WEIGHT: 58 kg
Bust: 36
1 HOUR:100$
Overnight: +50$
Services: Trampling, Massage classic, Toys / Dildos, Deep throating, Uniforms
November Vol. Southern Sudanese continue to struggle against the present regime, as they have done against previous northern-dominated regimes for all but eleven of the thirty-eight years of independence.
Massive violations of human rights and humanitarian law in the context of this civil war in southern Sudan are detailed in our July report, Civilian Devastation: Abuses by All Parties to the War in Southern Sudan. This report highlights human rights abuses in northern Sudan, focusing on individual testimonies to supplement the evidence of violations in the south detailed earlier. As the current regime completes its fifth year in power, all forms of political opposition remain banned legally and through systematic terror.
The regime has institutionalized changes in the character of the state through extensive purges of the civil service and by dismantling any element of civil society that disagrees with its narrow vision of an Islamic state. Political power over the whole country has been entrenched in the hands of a tiny ideological elite. This is integral to a people's right to self -government. A military regime, however, is by definition not the choice of the citizens, who had no voice in its coming to power, no participation in the formulation and implementation of its policies, and no ability to change it.

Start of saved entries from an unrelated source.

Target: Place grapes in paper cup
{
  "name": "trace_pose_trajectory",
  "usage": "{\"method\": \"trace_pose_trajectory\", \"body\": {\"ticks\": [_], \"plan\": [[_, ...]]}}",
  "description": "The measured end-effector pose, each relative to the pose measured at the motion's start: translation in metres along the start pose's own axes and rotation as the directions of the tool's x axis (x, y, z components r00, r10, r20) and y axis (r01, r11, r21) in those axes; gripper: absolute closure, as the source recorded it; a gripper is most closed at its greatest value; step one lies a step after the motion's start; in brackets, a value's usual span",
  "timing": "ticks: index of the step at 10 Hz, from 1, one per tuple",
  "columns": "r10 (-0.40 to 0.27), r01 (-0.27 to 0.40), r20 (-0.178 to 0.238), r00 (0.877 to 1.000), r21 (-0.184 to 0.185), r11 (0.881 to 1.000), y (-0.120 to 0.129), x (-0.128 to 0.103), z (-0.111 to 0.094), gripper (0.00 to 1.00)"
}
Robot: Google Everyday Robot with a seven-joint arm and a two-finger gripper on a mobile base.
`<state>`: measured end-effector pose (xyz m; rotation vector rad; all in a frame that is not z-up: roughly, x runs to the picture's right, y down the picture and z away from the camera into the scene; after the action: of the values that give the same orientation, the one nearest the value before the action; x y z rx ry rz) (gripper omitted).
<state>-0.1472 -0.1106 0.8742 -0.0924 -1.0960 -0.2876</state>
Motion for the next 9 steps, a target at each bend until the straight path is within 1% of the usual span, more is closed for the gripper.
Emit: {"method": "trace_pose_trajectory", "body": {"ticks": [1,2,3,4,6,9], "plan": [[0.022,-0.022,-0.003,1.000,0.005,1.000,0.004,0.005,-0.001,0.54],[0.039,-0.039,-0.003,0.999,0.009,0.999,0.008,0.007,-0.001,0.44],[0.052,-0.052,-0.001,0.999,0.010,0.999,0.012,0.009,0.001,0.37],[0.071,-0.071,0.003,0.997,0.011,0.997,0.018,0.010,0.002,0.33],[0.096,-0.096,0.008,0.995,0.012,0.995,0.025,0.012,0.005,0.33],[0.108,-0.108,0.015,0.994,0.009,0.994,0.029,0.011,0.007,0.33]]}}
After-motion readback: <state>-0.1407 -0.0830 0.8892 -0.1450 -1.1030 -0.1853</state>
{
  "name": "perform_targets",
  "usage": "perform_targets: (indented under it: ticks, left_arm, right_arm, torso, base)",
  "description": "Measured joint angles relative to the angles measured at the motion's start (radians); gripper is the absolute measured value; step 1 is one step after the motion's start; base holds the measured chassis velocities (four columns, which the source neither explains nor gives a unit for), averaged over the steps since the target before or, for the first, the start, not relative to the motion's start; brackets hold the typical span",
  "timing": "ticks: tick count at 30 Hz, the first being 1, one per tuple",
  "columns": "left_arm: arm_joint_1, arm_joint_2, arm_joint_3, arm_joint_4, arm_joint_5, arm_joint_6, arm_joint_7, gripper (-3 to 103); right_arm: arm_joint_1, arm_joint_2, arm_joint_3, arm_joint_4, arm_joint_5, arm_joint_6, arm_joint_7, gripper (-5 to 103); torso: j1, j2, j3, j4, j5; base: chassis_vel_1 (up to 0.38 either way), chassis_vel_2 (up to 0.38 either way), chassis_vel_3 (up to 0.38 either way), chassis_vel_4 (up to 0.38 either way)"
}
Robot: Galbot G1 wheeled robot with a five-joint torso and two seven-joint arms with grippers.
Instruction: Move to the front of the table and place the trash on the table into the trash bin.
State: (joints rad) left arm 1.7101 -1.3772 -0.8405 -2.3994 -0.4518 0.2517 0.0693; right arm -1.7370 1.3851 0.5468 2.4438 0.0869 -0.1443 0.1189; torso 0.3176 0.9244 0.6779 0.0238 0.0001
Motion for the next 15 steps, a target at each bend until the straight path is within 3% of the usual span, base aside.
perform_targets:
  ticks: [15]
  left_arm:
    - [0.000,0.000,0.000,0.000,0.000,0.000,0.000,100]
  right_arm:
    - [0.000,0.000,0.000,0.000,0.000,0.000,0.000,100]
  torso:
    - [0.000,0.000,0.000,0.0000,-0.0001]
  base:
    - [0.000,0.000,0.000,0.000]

Any military regime is necessarily the negation and repudiation of the national right to self government. Here the loss is more total because military rule is coupled with an exclusivist ideology, alleged to be founded on religion, that flouts minority rights. The government of Sudan is bound by the many international human rights treaties that it has ratified or to which it has acceded. For example, Article 26 of the International Covenant on Civil and Political Rights iccpr provides: All persons are equal before the law and are entitled without any discrimination to the equal protection of the law.
In this respect, the law shall prohibit any discrimination and guarantee to all persons equal and effective protection against discrimination on any ground such as race, color, sex, language, religion, political or other opinion, national or social origin, property, birth or other status.